Датский писатель-юморист Вилли Брейнхолст, очевидно, одним из первых заметил, что вся литература о ребенке представляет собой пособия и руководства для женщин и ограничивается книжками типа «Советы молодой матери». Во всяком случае, он был первым, кто вспомнил о мужчинах и решил исправить это положение, написав руководство для молодых отцов. «Искусство быть отцом» — так назвал он свою книгу, снабдив её подзаголовком «Пособие для начинающих отцов». С одной из глав этой книги мы и знакомим читателя.
О проблеме, неизбежно встающей перед отцом трехлетнего ребенка, овладевшего словарным запасом в 1 500 слов: как заставить ребенка использовать этот словарный запас с меньшей интенсивностью
Уже в трехлетнем возрасте ребенок умеет говорить чисто и обладает словарным запасом, насчитывающим в среднем 1 517 слов. Эта цифра базируется на специальном обследовании детей, и в дальнейшем мы будем руководствоваться именно ею. 1 500слов используются ребенком в обиходе, при разговорах с родителями, с другими взрослыми и с товарищами по играм. Остальным семнадцати словам он научился от детей, которые старше его. Эти слова могут употребляться только на улице.
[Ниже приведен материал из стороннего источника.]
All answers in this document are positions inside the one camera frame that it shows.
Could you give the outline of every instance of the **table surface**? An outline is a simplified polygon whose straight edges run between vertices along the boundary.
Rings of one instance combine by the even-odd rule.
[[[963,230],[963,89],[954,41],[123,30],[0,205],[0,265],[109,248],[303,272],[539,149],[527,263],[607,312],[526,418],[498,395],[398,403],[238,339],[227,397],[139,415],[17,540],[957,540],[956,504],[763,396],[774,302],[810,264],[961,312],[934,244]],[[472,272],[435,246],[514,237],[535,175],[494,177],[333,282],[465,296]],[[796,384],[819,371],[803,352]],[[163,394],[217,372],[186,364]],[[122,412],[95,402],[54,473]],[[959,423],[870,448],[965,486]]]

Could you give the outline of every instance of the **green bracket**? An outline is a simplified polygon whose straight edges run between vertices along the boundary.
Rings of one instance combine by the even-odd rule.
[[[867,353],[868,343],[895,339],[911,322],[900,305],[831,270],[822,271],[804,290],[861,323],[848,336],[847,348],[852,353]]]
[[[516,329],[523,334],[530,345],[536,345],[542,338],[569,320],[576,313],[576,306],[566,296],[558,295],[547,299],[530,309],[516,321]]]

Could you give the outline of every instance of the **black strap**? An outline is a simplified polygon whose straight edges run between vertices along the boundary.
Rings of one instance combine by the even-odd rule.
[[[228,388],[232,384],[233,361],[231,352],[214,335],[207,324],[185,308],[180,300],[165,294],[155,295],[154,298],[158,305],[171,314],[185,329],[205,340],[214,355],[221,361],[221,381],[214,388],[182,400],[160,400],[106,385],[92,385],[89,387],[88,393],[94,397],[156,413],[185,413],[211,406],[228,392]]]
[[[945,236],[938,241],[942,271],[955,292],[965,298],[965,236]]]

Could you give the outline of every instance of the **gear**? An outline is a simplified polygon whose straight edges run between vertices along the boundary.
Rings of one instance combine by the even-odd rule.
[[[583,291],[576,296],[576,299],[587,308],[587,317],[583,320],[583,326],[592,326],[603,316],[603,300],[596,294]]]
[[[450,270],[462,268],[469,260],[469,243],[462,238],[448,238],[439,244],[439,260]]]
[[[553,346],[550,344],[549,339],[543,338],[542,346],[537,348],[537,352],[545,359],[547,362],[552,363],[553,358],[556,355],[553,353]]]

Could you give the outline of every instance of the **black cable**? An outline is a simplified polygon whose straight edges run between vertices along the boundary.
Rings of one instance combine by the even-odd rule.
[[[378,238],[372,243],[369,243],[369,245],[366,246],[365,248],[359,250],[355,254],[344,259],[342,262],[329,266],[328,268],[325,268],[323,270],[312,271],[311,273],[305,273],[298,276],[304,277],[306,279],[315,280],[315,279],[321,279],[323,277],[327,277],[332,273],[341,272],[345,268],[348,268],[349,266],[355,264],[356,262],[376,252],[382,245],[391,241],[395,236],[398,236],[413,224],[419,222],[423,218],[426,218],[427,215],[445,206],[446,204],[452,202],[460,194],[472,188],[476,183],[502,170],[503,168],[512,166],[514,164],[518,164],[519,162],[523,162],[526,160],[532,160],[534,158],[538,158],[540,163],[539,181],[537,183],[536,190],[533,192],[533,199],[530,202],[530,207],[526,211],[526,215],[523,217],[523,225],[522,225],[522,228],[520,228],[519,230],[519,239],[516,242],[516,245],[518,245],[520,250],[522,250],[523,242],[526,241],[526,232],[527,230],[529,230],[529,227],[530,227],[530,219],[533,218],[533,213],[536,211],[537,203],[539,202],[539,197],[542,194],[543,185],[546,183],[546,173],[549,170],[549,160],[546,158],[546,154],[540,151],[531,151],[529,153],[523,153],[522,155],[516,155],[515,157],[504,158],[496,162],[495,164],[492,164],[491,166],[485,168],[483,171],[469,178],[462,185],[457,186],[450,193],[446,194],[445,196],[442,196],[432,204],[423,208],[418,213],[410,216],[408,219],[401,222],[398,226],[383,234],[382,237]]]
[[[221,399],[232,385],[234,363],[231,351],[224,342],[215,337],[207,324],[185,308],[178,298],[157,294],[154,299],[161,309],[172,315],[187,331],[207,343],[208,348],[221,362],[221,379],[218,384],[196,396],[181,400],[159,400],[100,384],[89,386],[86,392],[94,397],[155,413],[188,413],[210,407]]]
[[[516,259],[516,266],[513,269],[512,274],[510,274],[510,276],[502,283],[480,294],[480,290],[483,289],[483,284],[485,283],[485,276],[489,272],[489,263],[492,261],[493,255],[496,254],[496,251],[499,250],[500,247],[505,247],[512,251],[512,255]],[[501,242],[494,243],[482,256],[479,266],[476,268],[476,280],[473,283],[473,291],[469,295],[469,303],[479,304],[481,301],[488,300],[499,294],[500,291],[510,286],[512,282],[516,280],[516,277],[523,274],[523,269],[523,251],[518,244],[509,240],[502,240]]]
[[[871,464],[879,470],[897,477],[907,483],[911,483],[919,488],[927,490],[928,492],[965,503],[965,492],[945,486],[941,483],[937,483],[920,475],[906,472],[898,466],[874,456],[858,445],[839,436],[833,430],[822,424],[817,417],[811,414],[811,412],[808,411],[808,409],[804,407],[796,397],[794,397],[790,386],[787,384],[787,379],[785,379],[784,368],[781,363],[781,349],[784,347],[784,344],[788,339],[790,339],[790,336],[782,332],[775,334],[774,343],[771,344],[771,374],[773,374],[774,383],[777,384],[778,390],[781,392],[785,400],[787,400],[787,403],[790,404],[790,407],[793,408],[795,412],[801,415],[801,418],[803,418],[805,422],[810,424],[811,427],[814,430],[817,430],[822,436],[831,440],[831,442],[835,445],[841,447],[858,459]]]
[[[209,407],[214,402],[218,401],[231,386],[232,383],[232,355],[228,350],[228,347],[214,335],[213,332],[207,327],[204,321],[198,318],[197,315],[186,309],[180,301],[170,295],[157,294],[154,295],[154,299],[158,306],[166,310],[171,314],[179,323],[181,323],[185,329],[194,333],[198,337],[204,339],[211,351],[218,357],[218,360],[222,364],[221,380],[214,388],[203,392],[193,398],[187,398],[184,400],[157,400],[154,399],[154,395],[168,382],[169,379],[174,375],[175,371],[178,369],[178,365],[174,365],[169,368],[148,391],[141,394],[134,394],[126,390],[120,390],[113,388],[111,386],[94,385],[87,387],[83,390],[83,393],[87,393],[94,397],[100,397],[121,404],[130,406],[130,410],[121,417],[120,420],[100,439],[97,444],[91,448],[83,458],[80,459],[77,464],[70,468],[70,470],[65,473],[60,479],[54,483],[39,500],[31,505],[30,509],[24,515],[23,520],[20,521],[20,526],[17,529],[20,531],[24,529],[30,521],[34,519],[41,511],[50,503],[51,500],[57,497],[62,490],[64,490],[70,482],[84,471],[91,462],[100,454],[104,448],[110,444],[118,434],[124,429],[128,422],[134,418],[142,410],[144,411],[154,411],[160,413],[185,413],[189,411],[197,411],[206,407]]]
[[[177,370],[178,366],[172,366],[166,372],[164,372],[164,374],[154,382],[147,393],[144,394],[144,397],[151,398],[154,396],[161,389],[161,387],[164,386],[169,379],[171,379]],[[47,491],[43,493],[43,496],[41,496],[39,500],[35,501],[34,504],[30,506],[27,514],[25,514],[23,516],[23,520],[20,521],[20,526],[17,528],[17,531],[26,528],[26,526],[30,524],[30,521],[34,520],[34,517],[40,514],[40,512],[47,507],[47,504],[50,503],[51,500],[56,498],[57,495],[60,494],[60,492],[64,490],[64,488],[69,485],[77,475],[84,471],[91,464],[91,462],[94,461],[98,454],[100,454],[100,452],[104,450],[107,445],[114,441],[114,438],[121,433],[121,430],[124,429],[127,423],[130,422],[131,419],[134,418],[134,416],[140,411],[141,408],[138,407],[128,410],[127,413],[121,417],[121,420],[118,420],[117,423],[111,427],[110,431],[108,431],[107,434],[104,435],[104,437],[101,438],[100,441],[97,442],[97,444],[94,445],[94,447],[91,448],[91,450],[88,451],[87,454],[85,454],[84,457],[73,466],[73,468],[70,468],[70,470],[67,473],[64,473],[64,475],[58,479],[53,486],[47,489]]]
Взрослые называют такие слова неприличными, и, памятуя это, он старается не употреблять их, если его могут услышать родители. Но, разумеется, трудно избежать того, чтобы одно или несколько этих слов не вырвались, когда он слишком разойдется. В этом, конечно, всегда приходится раскаиваться, ибо слова эти вызывают переполох, и дело кончается длинными нотациями, особенно если он употребит слова номер 15, 16 или 17, значение которых он и сам как следует не понимает. Как бы там ни было, в трехлетнем возрасте ребенок умеет говорить чисто, и молодой отец сталкивается с парадоксальной проблемой; теперь приходится прилагать серьезные усилия для того, чтобы отучить ребенка использовать с таким трудом накопленный словарный запас, иначе говоря, заставить его закрыть рот.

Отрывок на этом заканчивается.